After having published the manuscript on ChemRXiv, it was brought to my attention by Marc Reimann that the underlying coupled cluster data for one compound (2) was probably wrong for the frequencies. This relates back to the ‘well-known’ Hartree-Fock instability, which for some unexpected reasons only shows up in the vibrational frequencies. Marc suggested to redo the calculations for compound 2 with coupled cluster based on DFT orbitals, which I asked him to do and added him as co-author on the manuscript. Indeed, this solves the issue, and there is now excellent consistency between coupled cluster and DFT.
The analysis of all statistics has been redone to take into account the updated reference data for compound 2, which affects mainly the vibrational frequencies (Table S4). We have also added more density functionals, including local and range-separated local hybrid functionals.
Similarly, anharmonic vibrational frequencies were obtained for the three compounds for which experimental data are available, which as expected indeed bring the coupled cluster results closer to experiment. This has been added with an additional table, and discussion in the main text.
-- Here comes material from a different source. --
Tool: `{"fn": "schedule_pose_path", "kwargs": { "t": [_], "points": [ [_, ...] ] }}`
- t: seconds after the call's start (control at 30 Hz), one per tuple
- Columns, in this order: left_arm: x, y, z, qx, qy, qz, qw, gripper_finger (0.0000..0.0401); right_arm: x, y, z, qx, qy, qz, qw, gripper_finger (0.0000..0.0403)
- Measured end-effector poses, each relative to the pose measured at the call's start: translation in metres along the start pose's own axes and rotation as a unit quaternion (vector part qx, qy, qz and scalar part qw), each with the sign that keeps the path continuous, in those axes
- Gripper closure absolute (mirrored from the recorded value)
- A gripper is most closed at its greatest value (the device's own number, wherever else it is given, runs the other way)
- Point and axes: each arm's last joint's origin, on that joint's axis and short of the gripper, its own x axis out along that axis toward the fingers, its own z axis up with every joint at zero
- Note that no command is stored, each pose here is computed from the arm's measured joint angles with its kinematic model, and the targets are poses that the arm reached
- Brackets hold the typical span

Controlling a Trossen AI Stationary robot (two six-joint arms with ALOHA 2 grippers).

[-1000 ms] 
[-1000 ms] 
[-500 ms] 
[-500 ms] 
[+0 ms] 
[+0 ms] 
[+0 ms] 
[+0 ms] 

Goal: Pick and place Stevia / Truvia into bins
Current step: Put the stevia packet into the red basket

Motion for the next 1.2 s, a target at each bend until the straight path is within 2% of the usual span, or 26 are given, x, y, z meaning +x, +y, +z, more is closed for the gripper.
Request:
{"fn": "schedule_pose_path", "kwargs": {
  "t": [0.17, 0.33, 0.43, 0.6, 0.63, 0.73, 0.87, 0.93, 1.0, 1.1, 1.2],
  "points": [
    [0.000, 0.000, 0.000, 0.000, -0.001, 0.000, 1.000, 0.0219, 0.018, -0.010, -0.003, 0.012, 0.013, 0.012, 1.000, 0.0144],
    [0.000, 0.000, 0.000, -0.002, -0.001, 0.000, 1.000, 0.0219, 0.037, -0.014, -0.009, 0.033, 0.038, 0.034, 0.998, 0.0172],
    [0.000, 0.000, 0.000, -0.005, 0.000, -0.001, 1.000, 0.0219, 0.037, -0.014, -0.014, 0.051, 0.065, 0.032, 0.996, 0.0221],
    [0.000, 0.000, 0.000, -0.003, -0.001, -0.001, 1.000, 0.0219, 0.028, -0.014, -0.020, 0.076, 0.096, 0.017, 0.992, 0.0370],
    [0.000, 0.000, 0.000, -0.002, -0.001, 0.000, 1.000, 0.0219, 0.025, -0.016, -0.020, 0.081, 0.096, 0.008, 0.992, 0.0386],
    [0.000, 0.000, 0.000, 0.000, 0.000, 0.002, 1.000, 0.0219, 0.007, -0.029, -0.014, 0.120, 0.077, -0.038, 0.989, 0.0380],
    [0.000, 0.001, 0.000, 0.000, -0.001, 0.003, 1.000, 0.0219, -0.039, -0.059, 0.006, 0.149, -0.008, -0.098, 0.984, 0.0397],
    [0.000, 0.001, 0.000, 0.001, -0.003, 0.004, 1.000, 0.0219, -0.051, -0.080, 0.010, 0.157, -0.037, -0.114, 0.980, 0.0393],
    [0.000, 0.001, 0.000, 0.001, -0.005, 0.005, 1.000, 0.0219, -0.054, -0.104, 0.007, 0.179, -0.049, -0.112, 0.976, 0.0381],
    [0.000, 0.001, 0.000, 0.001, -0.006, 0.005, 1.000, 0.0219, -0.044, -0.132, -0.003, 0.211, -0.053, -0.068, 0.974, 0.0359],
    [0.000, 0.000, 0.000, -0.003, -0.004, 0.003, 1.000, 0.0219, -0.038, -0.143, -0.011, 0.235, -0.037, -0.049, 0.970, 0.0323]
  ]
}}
Finally, some figures for statistical measures have been added to the main text; all six tables in the supporting information now include such a figure.
1. The author used the CFOUR package to perform the first and second derivative calculations of coupled cluster with singles and doubles and perturbative triples (CCSD(T)) for geometry optimization and Hessian. However, in the paper, the author only cites the classic quantum chemistry textbook, ref. [15], instead of detailed CCSD(T) works. As far as I know, the book only contains chapters about the first derivative for closed-shell CCSD. However, in the paper, the author used analytical gradients and Hessian of CCSD(T) for both closed- and open-shell references. The correct references should be cited, e.g.,
J.D. Watts, J. Gauss, and R.J. Bartlett, Open-shell analytical energy gradients for triple excitation many-body, coupled-cluster methods: MBPT(4), CCSD+T(CCSD), CCSD(T),and QCISD(T), Chem. Phys. Lett. 200, 1-7 (1992)
J. Gauss and J.F. Stanton, Analytic CCSD(T) second derivatives, Chem. Phys. Letters 276, 70-77 (1997)
P.G. Szalay, J. Gauss, and J.F. Stanton, Analytic UHF-CCSD(T) second derivatives: implementation and application to the calculation of the vibration-rotation interaction constants of NCO and NCS, Theor. Chim. Acta 100, 5-11 (1998)
Moreover, in the paper, the author mentioned that the 'ECC program' is used. Please clarify whether 'ECC' refers to a conventional UCCSD(T) or a spin-adapted UCCSD(T).
The references have been updated, and the ECC (conventional) has been clarified.
2. It is essential to explicitly state the charge and spin (multiplicity) used in the calculations for all five compounds under investigation. Regarding the three compounds with available experimental data, could the authors clarify whether the spin information is also derived from the experiments? To enhance the understanding of the remaining two compounds without experimental data, I recommend that the author conducts CCSD(T) calculations with different multiplicities. This will help in distinguishing between ground and excited states in the study.
Three of the five compounds have singlet state and neutral charge, with complexes 2 (charge +1, doublet) and 4 (charge -1, singlet) as exception. This was already clearly indicated in Scheme 2 and explicitly stated in the main text where the results were discussed. E.g. in main text 2[FAlO2]•+ or [FAlO2]0. We have now added the charges and multiplicities explicitly in the figure caption of Scheme 2 as well.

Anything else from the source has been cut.